Prompt and Prejudice
It addresses biases in AI systems for responsible AI development, though it is incremental as it builds on existing auditing methodologies.
This paper investigates demographic biases in Large Language Models (LLMs) and Vision Language Models (VLMs) by appending first names to ethical decision-making tasks, revealing biases across thousands of moral scenarios using over 300 names. It introduces the Practical Scenarios Benchmark (PSB) to assess biases in everyday and practical applications like granting mortgages.
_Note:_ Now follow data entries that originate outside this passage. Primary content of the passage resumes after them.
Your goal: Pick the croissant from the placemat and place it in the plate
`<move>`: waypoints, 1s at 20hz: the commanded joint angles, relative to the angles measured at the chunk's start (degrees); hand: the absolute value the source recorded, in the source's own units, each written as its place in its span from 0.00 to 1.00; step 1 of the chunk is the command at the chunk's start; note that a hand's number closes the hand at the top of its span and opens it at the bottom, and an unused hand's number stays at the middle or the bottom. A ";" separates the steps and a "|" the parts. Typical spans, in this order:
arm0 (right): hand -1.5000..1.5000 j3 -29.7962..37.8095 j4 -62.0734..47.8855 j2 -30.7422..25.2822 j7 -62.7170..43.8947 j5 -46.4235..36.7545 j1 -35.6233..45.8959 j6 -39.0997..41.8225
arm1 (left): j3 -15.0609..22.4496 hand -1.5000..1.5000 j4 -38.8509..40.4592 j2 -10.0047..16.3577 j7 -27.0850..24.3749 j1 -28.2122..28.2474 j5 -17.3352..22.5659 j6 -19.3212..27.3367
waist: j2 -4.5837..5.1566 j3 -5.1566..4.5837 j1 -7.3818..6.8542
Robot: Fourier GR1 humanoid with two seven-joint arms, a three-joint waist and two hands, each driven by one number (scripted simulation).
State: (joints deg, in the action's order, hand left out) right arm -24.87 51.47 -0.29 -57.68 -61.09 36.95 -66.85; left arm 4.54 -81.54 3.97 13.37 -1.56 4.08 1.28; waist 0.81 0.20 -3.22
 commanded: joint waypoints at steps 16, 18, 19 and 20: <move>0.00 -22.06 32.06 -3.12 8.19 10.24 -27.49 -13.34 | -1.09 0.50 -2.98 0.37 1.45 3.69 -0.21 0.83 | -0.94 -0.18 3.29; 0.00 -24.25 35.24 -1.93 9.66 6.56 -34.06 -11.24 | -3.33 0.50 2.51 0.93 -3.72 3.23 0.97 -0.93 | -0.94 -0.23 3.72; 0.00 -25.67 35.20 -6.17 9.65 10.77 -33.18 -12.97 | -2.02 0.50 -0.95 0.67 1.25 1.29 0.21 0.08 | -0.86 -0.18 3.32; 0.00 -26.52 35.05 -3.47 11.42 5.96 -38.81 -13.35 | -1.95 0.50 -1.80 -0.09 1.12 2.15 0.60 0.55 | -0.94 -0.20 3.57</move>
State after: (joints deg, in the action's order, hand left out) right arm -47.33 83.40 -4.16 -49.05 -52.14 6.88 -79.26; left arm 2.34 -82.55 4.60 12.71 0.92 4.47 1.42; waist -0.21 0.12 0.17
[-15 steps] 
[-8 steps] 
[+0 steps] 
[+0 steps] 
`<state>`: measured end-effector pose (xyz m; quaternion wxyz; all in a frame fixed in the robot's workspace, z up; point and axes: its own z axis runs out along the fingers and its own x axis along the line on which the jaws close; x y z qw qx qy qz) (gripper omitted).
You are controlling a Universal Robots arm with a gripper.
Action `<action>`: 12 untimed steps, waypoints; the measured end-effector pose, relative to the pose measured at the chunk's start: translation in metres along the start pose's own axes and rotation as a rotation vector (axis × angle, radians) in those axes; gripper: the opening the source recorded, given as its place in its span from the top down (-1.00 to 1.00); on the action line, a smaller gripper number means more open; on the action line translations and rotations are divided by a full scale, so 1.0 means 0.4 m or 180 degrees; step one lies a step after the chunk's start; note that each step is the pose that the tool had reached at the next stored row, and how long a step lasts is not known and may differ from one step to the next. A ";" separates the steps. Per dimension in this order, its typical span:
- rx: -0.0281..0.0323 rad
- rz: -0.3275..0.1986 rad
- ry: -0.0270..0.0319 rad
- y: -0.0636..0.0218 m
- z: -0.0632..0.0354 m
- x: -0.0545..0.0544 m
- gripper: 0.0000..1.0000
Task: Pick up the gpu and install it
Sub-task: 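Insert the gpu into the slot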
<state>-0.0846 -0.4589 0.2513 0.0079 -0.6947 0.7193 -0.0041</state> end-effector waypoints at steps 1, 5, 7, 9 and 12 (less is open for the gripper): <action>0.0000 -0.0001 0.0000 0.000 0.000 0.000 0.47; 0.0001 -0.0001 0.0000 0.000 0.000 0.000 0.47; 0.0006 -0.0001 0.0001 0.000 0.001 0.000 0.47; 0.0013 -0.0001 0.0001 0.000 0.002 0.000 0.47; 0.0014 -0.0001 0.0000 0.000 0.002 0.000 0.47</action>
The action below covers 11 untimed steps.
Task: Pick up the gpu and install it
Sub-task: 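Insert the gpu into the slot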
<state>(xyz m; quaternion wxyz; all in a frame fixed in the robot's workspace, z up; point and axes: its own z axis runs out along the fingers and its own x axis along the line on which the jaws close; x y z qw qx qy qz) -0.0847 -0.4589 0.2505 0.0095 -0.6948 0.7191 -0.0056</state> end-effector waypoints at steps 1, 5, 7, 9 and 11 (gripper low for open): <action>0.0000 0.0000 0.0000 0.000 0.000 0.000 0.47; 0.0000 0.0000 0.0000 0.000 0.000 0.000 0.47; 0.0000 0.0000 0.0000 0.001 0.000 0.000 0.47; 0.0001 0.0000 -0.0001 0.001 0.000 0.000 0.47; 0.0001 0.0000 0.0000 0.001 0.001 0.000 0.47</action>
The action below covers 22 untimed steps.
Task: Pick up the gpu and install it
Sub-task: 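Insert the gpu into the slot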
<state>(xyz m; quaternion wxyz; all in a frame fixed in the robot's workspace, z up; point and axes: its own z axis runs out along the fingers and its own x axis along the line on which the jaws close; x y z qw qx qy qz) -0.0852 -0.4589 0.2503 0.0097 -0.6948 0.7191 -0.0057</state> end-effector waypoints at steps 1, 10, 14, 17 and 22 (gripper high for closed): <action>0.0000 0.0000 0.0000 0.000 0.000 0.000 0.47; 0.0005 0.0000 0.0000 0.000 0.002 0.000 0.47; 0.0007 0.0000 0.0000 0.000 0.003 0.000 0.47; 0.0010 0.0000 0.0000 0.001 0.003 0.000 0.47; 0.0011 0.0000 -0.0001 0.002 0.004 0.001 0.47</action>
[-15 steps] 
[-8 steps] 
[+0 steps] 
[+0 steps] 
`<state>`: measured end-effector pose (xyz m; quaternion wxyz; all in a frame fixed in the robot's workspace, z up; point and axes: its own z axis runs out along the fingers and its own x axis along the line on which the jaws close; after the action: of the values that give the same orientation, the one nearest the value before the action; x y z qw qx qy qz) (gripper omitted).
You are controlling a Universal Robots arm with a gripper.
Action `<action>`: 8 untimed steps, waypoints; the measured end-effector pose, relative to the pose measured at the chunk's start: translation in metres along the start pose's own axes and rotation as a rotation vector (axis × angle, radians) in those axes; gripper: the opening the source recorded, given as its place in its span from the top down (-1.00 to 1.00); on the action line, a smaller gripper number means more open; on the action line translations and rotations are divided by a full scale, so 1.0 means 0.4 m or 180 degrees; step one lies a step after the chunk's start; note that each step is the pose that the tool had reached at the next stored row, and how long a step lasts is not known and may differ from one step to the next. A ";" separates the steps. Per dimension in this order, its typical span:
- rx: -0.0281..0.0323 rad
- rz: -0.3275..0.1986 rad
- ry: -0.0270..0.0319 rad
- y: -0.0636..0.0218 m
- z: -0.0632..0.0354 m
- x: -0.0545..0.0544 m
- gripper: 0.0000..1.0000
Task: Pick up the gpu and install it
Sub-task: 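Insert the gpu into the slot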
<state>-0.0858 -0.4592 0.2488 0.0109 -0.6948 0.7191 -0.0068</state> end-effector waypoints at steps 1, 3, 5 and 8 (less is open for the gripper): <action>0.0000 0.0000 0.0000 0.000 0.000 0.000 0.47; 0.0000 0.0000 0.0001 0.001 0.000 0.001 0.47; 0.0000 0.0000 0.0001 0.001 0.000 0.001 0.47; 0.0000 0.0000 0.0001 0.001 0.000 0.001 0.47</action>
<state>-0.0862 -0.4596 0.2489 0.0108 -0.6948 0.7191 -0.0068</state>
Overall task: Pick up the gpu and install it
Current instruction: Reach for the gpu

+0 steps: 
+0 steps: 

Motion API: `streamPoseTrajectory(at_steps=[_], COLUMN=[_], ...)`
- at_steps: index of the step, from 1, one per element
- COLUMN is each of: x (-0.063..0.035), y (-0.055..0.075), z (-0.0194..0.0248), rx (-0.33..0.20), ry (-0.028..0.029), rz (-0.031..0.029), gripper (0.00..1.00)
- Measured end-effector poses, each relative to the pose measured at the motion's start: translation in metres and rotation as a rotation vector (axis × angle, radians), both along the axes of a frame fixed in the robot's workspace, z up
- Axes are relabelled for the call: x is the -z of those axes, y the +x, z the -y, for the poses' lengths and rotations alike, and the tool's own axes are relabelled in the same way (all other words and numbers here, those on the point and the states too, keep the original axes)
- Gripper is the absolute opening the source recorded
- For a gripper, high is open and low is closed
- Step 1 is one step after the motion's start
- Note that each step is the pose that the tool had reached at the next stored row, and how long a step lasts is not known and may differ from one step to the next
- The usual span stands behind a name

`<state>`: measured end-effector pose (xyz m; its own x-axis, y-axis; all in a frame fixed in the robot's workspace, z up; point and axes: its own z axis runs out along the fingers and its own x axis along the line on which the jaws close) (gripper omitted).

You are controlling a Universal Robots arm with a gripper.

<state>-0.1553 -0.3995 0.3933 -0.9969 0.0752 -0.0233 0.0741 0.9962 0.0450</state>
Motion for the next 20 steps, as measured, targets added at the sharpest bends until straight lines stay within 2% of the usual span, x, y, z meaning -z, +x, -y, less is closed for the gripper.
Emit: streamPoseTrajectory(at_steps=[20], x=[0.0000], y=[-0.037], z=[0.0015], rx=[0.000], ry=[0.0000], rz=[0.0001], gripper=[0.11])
This paper investigates the impact of using first names in Large Language Models (LLMs) and Vision Language Models (VLMs), particularly when prompted with ethical decision-making tasks. We propose an approach that appends first names to ethically annotated text scenarios to reveal demographic biases in model outputs. Our study involves a curated list of more than 300 names representing diverse genders and ethnic backgrounds, tested across thousands of moral scenarios. Following the auditing methodologies from social sciences we propose a detailed analysis involving popular LLMs/VLMs to contribute to the field of responsible AI by emphasizing the importance of recognizing and mitigating biases in these systems. Furthermore, we introduce a novel benchmark, the Pratical Scenarios Benchmark (PSB), designed to assess the presence of biases involving gender or demographic prejudices in everyday decision-making scenarios as well as practical scenarios where an LLM might be used to make sensible decisions (e.g., granting mortgages or insurances). This benchmark allows for a comprehensive comparison of model behaviors across different demographic categories, highlighting the risks and biases that may arise in practical applications of LLMs and VLMs.